### Exercise goal
Range to reproduce from the entries below: the line with "x=361, y=204", the line with "You are controlling", and every line in between. Give them exactly and give nothing else.

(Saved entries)
++++

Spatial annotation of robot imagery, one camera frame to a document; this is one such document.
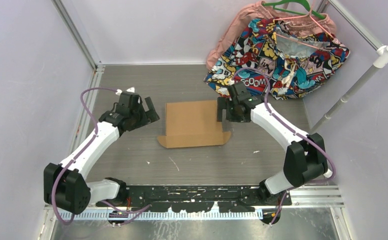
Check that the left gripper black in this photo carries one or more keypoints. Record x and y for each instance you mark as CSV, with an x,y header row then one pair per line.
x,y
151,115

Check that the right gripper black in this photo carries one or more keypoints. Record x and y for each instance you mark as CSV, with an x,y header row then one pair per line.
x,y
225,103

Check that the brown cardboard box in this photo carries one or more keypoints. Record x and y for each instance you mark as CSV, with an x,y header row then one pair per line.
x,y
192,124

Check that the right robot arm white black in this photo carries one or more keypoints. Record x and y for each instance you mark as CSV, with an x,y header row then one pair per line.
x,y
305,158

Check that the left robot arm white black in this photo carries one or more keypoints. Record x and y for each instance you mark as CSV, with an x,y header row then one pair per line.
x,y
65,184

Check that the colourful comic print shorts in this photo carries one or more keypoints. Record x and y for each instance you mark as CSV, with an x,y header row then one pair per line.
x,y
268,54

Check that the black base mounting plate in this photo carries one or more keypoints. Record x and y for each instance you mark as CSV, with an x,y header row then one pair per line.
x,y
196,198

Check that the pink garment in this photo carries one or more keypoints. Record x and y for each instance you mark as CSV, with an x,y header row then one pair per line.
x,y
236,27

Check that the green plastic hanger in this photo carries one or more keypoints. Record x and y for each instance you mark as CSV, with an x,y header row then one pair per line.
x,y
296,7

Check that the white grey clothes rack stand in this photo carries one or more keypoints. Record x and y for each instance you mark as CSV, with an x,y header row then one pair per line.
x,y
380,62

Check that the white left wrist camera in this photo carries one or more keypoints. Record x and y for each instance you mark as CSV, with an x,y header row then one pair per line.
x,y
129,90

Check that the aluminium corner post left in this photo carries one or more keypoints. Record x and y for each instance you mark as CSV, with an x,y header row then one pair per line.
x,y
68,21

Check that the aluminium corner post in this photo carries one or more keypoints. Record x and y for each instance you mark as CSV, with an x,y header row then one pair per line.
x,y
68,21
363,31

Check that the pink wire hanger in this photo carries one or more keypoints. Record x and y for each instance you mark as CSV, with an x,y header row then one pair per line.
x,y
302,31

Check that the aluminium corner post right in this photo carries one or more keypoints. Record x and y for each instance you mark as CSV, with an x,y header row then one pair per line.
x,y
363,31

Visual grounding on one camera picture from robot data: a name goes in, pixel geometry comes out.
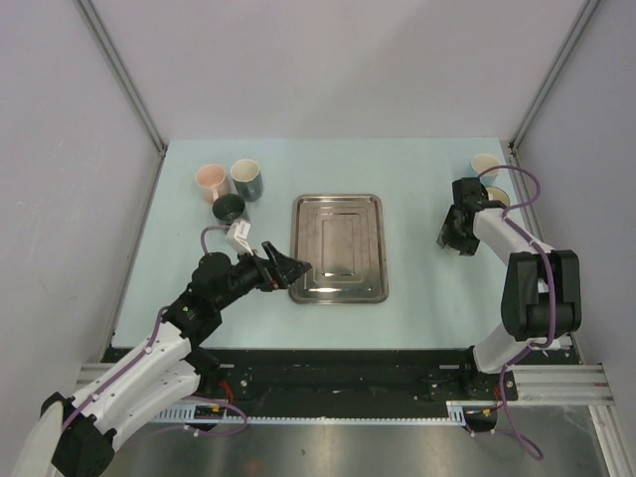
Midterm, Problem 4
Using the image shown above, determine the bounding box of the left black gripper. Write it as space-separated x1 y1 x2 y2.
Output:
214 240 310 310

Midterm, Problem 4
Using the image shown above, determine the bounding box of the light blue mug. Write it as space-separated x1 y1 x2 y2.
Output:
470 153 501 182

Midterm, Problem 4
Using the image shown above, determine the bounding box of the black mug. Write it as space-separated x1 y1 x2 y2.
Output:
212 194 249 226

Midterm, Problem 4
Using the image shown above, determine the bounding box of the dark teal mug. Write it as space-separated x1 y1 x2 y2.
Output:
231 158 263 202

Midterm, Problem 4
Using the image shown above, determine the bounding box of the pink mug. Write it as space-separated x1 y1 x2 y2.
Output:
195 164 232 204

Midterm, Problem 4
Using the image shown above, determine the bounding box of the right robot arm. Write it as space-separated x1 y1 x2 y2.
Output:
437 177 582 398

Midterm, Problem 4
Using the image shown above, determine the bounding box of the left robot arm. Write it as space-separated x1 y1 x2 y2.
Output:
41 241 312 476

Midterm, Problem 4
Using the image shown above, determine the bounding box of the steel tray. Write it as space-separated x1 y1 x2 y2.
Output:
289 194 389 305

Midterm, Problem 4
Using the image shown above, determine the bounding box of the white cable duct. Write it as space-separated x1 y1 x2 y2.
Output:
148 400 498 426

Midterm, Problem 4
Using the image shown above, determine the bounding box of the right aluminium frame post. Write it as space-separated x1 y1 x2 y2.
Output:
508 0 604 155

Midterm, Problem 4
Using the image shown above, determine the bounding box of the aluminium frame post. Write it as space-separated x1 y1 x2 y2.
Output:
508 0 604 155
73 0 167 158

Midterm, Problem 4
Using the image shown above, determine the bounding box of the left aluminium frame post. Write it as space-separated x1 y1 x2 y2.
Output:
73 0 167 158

++++

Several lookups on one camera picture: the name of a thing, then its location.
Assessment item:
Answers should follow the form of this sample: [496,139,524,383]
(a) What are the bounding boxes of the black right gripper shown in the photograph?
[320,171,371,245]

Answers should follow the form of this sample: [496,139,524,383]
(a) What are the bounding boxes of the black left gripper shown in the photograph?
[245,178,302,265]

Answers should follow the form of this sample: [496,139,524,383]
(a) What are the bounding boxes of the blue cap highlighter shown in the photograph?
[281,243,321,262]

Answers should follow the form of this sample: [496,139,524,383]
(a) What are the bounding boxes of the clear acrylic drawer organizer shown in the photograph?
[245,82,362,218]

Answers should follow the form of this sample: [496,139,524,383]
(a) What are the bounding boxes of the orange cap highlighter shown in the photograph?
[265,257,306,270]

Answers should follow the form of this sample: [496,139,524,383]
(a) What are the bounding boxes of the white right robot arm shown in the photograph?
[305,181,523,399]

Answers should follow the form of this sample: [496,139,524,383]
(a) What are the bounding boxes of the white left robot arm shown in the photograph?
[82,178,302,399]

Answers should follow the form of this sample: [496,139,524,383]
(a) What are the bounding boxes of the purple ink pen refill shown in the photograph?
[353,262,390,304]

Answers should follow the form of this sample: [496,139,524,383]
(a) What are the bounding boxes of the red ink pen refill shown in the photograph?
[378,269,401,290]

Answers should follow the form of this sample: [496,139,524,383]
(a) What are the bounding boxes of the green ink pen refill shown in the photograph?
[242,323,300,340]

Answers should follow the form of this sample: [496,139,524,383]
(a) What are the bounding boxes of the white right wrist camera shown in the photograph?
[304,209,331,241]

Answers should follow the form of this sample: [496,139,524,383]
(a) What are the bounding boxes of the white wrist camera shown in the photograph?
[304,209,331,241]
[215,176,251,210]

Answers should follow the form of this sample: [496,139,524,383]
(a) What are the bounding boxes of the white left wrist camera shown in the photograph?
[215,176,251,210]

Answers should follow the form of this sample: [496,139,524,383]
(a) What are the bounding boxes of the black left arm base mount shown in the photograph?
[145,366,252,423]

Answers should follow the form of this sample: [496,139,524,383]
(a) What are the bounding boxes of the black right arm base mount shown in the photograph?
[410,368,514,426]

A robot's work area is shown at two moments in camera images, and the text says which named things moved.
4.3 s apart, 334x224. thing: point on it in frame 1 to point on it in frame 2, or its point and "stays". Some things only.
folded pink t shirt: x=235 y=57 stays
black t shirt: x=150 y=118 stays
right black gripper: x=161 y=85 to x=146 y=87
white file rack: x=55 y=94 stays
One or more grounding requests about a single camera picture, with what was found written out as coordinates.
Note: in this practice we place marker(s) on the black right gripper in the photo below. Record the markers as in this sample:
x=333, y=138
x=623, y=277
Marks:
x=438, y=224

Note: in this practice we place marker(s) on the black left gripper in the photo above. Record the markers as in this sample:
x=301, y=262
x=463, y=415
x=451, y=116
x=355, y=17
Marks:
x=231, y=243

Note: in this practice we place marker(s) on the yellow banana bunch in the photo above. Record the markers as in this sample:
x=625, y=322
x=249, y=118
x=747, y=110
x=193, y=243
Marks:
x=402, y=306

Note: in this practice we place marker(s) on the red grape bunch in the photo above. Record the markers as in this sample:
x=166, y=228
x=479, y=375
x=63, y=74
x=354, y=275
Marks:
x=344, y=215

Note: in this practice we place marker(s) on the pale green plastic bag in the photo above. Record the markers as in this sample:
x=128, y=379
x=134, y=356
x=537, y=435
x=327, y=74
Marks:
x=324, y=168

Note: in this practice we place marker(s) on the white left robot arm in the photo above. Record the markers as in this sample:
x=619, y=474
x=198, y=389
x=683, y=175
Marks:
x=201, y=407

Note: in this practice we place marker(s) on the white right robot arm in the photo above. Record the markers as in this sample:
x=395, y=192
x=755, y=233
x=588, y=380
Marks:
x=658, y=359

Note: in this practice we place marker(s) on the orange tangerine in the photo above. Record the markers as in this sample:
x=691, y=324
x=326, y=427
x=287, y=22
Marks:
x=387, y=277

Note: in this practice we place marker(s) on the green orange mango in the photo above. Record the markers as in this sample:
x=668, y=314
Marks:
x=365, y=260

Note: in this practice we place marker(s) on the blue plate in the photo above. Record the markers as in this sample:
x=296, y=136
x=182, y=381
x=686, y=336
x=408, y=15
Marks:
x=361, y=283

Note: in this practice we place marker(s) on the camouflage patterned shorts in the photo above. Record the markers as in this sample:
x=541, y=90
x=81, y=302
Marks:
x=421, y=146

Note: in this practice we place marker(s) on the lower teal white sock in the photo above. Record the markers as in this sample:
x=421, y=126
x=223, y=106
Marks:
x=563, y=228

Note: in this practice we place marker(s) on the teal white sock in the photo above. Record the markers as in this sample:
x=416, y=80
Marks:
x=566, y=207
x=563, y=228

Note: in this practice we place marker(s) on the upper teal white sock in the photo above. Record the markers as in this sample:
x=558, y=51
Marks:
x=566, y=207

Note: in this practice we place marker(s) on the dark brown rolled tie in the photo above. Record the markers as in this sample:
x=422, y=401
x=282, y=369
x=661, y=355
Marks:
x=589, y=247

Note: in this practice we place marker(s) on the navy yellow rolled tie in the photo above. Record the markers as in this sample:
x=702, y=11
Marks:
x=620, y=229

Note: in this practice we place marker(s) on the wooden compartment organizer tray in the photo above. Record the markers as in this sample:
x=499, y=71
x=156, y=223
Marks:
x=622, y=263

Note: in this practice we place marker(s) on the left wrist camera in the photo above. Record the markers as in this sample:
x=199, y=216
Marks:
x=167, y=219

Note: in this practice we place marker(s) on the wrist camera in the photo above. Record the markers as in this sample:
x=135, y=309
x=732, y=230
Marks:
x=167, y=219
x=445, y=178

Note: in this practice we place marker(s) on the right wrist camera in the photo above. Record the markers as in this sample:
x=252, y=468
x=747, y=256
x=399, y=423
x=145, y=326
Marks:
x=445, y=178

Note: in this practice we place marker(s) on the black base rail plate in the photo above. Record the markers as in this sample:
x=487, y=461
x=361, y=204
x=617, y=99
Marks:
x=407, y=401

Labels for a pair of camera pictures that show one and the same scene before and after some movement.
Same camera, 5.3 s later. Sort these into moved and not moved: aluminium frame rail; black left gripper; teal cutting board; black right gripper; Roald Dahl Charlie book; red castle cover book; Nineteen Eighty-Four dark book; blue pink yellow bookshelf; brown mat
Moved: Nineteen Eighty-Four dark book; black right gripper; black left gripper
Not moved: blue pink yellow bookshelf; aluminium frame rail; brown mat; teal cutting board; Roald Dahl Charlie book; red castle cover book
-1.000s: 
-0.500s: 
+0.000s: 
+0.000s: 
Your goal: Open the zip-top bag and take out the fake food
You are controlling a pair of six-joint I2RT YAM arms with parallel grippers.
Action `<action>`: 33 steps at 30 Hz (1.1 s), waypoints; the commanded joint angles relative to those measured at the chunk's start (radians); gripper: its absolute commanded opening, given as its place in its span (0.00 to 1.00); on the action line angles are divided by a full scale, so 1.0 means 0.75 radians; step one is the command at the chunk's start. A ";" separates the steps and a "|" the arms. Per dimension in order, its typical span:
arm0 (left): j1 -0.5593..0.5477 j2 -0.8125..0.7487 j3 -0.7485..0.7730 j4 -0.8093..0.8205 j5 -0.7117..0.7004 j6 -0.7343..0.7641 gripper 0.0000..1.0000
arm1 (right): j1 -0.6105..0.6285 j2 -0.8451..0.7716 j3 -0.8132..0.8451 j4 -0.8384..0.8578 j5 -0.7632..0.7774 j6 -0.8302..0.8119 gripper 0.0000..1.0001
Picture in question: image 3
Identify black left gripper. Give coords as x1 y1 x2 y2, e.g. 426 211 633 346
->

++++

### Output below
x=361, y=204
x=617, y=99
Marks:
x=407, y=401

Labels for a pair of camera pictures that show one and the same scene before and after some movement.
Same camera, 5.3 s later. Sort these into moved and not moved: aluminium frame rail; black left gripper; teal cutting board; black right gripper; Roald Dahl Charlie book; red castle cover book; Nineteen Eighty-Four dark book; blue pink yellow bookshelf; brown mat
Moved: Nineteen Eighty-Four dark book; black right gripper; black left gripper
Not moved: blue pink yellow bookshelf; aluminium frame rail; brown mat; teal cutting board; Roald Dahl Charlie book; red castle cover book
-1.000s: 
-0.500s: 
+0.000s: 
+0.000s: 
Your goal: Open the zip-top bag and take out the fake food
You are controlling a pair of six-joint I2RT YAM arms with parallel grippers.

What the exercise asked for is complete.